Problem formulation from a representation learning perspective

In the previous section, we drew on the SCM framework to introduce a generic formulation for the task of combinatorial prediction of therapeutic targets. Instead of approaching the problem from a purely causal inference perspective, we draw upon representation learning to approximate the queries of interest to address the limiting real-world setting of a noisy and incomplete causal graph. Formulating our problem using the SCM framework allows for explicit modelling of interventions and formulation of interventional queries (see the description of related works in Supplementary Note 4). Inspired by this principled problem formulation, we next introduce the problem formulation using a representation learning paradigm.

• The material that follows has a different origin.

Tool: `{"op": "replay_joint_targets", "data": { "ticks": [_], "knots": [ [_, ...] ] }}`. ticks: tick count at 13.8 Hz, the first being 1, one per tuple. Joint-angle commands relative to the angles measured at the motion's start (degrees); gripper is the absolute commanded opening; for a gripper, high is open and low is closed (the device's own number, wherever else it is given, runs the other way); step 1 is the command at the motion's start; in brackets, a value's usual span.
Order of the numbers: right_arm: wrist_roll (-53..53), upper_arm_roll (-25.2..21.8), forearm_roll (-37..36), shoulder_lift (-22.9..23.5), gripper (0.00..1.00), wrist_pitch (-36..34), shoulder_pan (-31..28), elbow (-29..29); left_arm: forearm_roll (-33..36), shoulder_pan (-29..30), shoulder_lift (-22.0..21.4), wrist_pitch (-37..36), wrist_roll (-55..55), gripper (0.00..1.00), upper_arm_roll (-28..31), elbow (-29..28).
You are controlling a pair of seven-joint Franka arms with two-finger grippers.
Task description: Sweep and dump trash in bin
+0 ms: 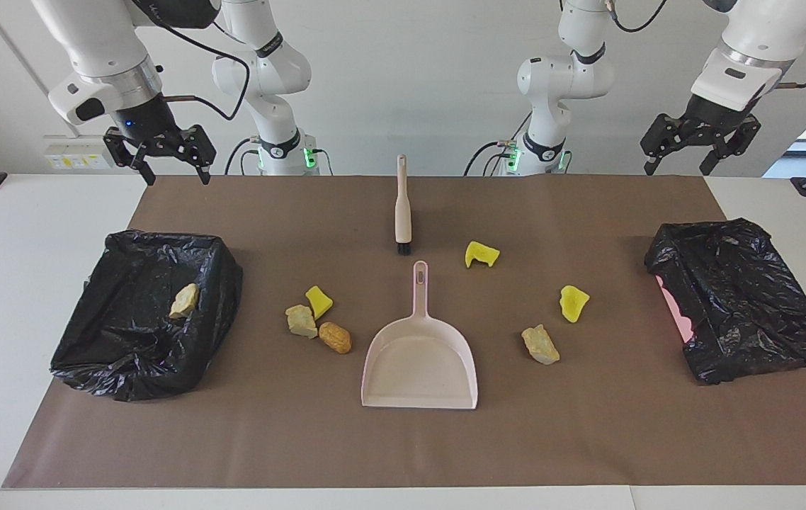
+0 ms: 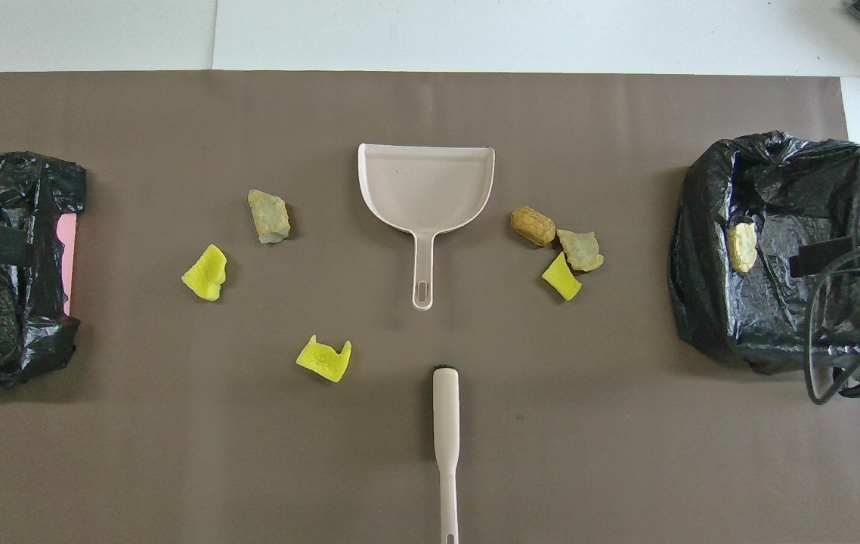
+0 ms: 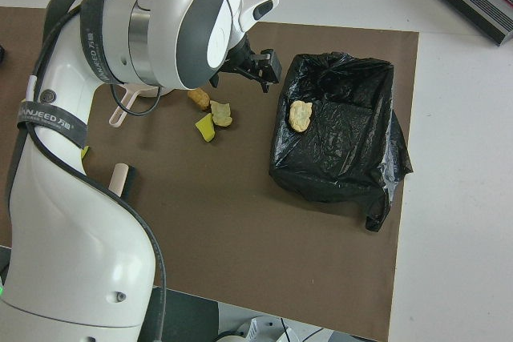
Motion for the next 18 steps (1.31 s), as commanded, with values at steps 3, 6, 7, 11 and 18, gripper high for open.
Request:
{"op": "replay_joint_targets", "data": {
  "ticks": [3, 6, 7, 11, 18],
  "knots": [
    [0.6, 0.2, -0.7, -0.5, 1.0, -0.4, 0.0, -0.4, 0.2, 0.4, -0.8, -3.2, -0.4, 1.0, -0.3, 0.2],
    [0.6, 0.2, -0.7, -0.6, 1.0, -0.4, 0.0, -0.5, 0.2, -0.3, -0.9, -3.2, -0.3, 1.0, -0.4, 0.2],
    [0.6, 0.2, -0.8, -0.6, 1.0, -0.4, 0.0, -0.5, 0.2, -0.3, -0.9, -3.2, -0.3, 1.0, -0.6, 0.2],
    [0.5, 0.2, -0.7, -0.6, 1.0, -0.4, 0.0, -0.6, 0.2, -0.5, -1.2, -3.6, 0.2, 1.0, -0.9, -0.1],
    [0.5, 0.2, -0.8, -1.0, 1.0, -0.4, 0.0, -1.3, 0.1, -1.4, -1.5, -3.7, -0.1, 1.0, -1.8, -0.7]
  ]
}}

We let \(G=({\mathcal{V}},{\mathcal{E}})\) denote a graph with \(| {\mathcal{V}}| =n\) nodes and \(| {\mathcal{E}}|\) edges, which contains partial information on causal relationships between nodes in \({\mathcal{V}}\) and some noisy relationships. We refer to this graph as a proxy causal graph. Let \({\mathcal{T}}=\{{{\mathtt{T}}}_{1},\ldots ,{{\mathtt{T}}}_{{\mathsf{M}}}\}\) be a dataset with an individual sample being a triplet \({\mathtt{T}}= < {{\bf{x}}}^{\rm{h}},{\mathcal{U}},{{\bf{x}}}^{\rm{d}} >\) with xh [0, 1]n being the node states (attributes) of a healthy cell sample (before perturbation), \({\mathcal{U}}\) being the set of disease-causing perturbed nodes in \({\mathcal{V}}\), and xd [0, 1]n being the node states (attributes) of a diseased cell sample (after perturbation). We denote by \({G}^{{\mathcal{U}}}=({\mathcal{V}},{{\mathcal{E}}}^{{\mathcal{U}}})\) the graph resulting from the mutilation of edges in G as a result of perturbing nodes in \({\mathcal{U}}\) (one graph per perturbagen; we avoid using superindices for simplicity). Here again we refer to the desired variable states as treated (xt). Our goal is then to learn a function:

$$f:{G}^{{{\mathcal{U}}}^{{\prime} }},\,{{\bf{x}}}^{\rm{d}},{{\bf{x}}}^{\rm{t}}\to {\rm{argmax}}_{{{\mathcal{U}}}^{{\prime} }}{P}^{\;{G}^{{{\mathcal{U}}}^{{\prime} }}}({\bf{x}}={{\bf{x}}}^{\rm{t}}| {{\bf{x}}}^{\rm{d}},{{\mathcal{U}}}^{{\prime} }).$$

(4)

That, given the graph \({G}^{{{\mathcal{U}}}^{{\prime} }}\), the diseased node states xd and treated node states xt, predicts the combinatorial set of nodes \({{\mathcal{U}}}^{{\prime} }\) that if perturbed have the highest chance of shifting the node states to the treated state xt. We note here that \({P}^{{G}^{{{\mathcal{U}}}^{{\prime} }}}\) represents probabilities over graph \({G}^{{\mathcal{U}}}\) mutilated upon perturbations in nodes in \({{\mathcal{U}}}^{{\prime} }\). Under causal Markov condition, we can factorize \({P}^{{G}^{{{\mathcal{U}}}^{{\prime} }}}\) over graph \({G}^{{{\mathcal{U}}}^{{\prime} }}\):

$$f:{G}^{{{\mathcal{U}}}^{{\prime} }},\,{{\bf{x}}}^{\rm{d}},{{\bf{x}}}^{\rm{t}}\to {\rm{argmax}}_{{{\mathcal{U}}}^{{\prime} }}\prod _{i}P({{\bf{x}}}_{i}={{\bf{x}}}_{i}^{\rm{t}}| {{\bf{x}}}_{{{\mathcal{PA}}}_{i}}),$$

(5)

that is, the probability of each node i depending only on its parents \({{\mathcal{PA}}}_{i}\) in graph \({G}^{{{\mathcal{U}}}^{{\prime} }}\).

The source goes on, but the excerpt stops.